WHAT IS NEEDED: Nothing below is to be printed except the lines between the line holding "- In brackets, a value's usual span" and the line holding "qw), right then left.", inclusive, each exactly as it appears.

──────── PROVIDED INFORMATION ────────

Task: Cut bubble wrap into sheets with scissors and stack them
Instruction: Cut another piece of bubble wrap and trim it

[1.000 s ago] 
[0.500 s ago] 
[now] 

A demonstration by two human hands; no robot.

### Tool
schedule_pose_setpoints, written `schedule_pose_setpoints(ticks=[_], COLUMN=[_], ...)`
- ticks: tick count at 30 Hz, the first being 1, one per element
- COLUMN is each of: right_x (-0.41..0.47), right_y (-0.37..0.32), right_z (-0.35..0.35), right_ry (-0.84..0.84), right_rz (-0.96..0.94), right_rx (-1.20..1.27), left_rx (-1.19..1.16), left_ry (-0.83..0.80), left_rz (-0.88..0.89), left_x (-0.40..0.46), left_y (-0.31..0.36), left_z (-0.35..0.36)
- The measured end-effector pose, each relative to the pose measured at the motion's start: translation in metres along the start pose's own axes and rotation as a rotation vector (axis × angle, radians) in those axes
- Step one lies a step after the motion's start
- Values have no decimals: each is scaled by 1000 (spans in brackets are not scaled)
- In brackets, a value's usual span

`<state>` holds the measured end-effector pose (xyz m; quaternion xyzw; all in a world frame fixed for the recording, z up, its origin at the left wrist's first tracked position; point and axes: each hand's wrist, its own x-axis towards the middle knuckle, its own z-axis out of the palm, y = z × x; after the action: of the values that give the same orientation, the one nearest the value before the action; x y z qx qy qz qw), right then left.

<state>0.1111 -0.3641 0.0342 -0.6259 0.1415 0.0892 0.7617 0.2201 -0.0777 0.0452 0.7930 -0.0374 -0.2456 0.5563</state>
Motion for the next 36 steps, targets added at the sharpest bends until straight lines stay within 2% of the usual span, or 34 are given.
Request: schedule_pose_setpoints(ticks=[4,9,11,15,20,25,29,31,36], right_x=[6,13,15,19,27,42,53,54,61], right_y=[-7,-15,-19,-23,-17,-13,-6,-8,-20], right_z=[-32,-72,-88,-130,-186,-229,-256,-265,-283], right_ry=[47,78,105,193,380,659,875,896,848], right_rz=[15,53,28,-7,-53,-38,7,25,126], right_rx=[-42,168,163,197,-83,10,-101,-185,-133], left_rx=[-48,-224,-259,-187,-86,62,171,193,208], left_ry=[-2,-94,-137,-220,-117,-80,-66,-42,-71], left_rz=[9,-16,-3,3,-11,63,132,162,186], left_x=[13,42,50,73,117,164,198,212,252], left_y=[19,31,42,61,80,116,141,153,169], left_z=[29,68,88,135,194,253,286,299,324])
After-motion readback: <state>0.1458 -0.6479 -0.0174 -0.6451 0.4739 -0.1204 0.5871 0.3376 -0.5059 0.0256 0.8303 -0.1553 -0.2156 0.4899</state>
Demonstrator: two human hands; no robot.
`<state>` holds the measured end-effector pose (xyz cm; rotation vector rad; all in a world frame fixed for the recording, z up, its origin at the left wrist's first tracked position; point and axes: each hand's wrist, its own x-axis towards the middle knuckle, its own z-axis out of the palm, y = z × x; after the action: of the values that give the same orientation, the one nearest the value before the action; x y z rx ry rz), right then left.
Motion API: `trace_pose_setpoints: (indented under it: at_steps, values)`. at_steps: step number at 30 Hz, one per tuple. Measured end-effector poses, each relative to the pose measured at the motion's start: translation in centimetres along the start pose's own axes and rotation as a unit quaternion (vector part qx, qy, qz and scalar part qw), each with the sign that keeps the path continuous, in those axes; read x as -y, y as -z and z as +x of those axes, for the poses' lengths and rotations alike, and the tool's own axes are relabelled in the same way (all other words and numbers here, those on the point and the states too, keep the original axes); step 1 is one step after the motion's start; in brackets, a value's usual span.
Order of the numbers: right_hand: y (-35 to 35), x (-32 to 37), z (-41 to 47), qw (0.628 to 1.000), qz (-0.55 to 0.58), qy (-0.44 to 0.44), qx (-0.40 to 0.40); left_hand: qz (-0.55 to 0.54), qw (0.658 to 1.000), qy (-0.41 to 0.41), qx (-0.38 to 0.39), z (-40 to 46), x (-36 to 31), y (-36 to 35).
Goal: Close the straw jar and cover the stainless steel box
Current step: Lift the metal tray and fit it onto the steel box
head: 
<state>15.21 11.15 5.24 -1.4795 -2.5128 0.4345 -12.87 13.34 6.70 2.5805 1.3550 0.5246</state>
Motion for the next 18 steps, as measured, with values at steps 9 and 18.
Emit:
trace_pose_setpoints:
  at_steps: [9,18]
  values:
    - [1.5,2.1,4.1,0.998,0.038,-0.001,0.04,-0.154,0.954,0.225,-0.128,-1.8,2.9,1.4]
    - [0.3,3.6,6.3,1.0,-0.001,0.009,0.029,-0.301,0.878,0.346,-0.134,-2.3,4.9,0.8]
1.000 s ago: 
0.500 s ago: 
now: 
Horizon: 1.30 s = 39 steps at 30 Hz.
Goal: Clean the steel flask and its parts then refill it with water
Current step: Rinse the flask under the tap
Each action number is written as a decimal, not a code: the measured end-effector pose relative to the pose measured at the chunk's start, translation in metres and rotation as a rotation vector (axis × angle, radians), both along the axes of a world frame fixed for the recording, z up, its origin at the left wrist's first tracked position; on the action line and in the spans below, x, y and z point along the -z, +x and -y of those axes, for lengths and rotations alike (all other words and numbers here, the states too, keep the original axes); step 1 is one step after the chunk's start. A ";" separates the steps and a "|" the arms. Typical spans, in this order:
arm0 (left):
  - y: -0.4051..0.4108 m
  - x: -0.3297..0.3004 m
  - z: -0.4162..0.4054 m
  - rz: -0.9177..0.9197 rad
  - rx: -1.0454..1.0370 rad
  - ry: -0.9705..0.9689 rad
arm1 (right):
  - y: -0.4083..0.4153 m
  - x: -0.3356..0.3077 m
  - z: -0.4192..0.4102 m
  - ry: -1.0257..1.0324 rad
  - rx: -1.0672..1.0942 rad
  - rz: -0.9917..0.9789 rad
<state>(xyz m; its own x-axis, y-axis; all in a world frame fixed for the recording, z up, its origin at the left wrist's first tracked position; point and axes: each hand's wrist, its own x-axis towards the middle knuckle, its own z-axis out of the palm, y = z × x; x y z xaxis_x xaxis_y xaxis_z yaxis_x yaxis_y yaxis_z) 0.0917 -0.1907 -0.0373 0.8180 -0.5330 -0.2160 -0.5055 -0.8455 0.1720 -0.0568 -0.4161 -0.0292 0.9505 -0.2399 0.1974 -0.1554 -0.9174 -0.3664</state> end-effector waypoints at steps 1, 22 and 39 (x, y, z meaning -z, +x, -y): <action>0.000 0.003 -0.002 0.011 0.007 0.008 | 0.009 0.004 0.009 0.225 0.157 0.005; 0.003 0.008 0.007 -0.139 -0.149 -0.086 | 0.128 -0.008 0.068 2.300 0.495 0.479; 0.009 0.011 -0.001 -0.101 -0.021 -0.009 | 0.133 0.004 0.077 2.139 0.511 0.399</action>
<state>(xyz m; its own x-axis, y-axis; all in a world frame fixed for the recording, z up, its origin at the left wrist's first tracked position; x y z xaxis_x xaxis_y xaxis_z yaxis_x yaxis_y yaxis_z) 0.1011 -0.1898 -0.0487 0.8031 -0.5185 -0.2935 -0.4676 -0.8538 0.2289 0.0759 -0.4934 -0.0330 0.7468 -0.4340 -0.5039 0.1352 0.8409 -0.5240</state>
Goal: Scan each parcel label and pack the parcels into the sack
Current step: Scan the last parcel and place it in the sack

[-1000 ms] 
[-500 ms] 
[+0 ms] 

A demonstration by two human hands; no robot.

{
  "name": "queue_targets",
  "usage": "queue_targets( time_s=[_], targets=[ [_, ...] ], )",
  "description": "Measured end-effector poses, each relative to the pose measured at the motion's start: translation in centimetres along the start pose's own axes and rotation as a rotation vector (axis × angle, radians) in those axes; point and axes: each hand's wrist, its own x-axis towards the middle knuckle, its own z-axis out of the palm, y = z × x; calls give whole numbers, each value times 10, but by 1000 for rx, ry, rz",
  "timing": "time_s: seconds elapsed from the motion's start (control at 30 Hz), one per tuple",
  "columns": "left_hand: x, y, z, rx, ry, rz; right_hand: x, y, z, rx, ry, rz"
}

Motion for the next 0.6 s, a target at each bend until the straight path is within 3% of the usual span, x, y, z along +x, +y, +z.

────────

WRITTEN ANSWER:
- In brackets, a value's usual span

`<state>` holds the measured end-effector pose (xyz m; quaternion xyzw; all in a world frame fixed for the recording, z up, its origin at the left wrist's first tracked position; point and axes: each hand's wrist, its own x-axis towards the middle knuckle, its own z-axis out of the palm, y = z × x; after the action: of the values that give the same orientation, the one nearest the value before the action; x y z qx qy qz qw), right then left.

The answer, as written, is complete.